The most common species, reported by more than 90 percent of respondents, was the greenhouse camel cricket (Diestrammena asynamora). Native to Asia, this species was first sighted in the U.S. in the 19th century — but it was thought to be rare outside of commercial greenhouses. However, the researchers found that it is now far more common than native camel crickets in and near homes east of the Mississippi.
The researchers also sampled the yards of ten homes in Raleigh, North Carolina. They found large numbers of greenhouse camel crickets, with higher numbers being found in the areas of the yards closest to homes.

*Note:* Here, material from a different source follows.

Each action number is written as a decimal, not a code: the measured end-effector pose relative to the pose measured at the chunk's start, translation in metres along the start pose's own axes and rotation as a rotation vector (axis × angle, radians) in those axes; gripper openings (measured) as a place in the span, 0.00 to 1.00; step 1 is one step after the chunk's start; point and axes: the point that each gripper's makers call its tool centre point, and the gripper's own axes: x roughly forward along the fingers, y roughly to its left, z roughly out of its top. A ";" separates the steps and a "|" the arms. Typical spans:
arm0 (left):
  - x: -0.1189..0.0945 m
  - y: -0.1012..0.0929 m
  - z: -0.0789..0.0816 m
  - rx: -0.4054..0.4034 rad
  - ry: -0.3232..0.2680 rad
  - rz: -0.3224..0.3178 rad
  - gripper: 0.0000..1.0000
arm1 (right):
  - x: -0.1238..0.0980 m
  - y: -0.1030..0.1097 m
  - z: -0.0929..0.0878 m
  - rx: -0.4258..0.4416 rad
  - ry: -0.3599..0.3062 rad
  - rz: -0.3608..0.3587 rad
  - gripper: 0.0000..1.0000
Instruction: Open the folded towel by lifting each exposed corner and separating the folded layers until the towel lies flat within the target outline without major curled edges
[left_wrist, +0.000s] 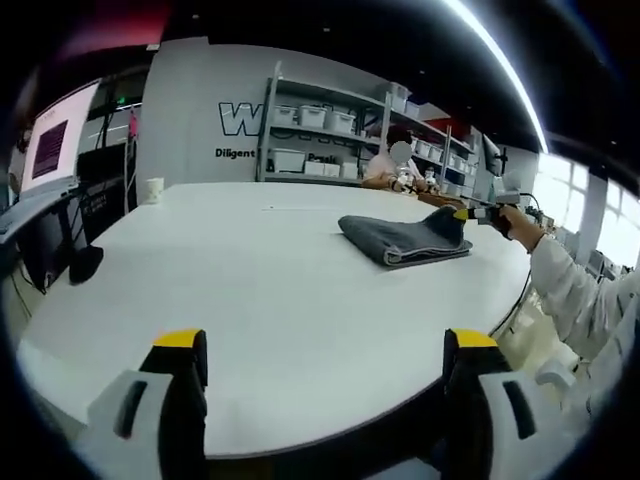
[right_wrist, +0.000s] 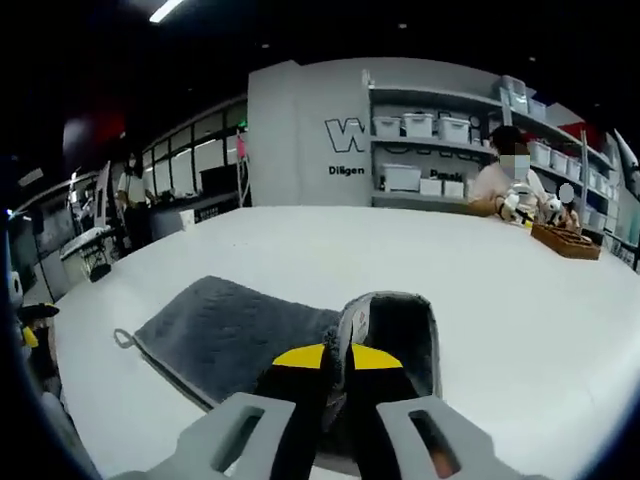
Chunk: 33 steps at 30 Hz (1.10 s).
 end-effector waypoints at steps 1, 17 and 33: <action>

“We don’t know what kind of impact this species has on local ecosystems, though it’s possible that the greenhouse camel cricket could be driving out native camel cricket species in homes,” said Dr. Mary Jane Epps, a postdoctoral researcher at NC State and lead author of a paper about the research which was recently published in the journal PeerJ.
In addition, the researchers also received photographs of a second Asian species, Diestrammena japanica, which was highly unexpected.
“There appears to be a second Asian species, Diestrammena japanica, that hasn’t been formally reported in the U.S. before, but seems to be showing up in homes in the Northeast,” Epps said. “However, that species has only been identified based on photos. We’d love to get a physical specimen to determine whether it is D. japanica.”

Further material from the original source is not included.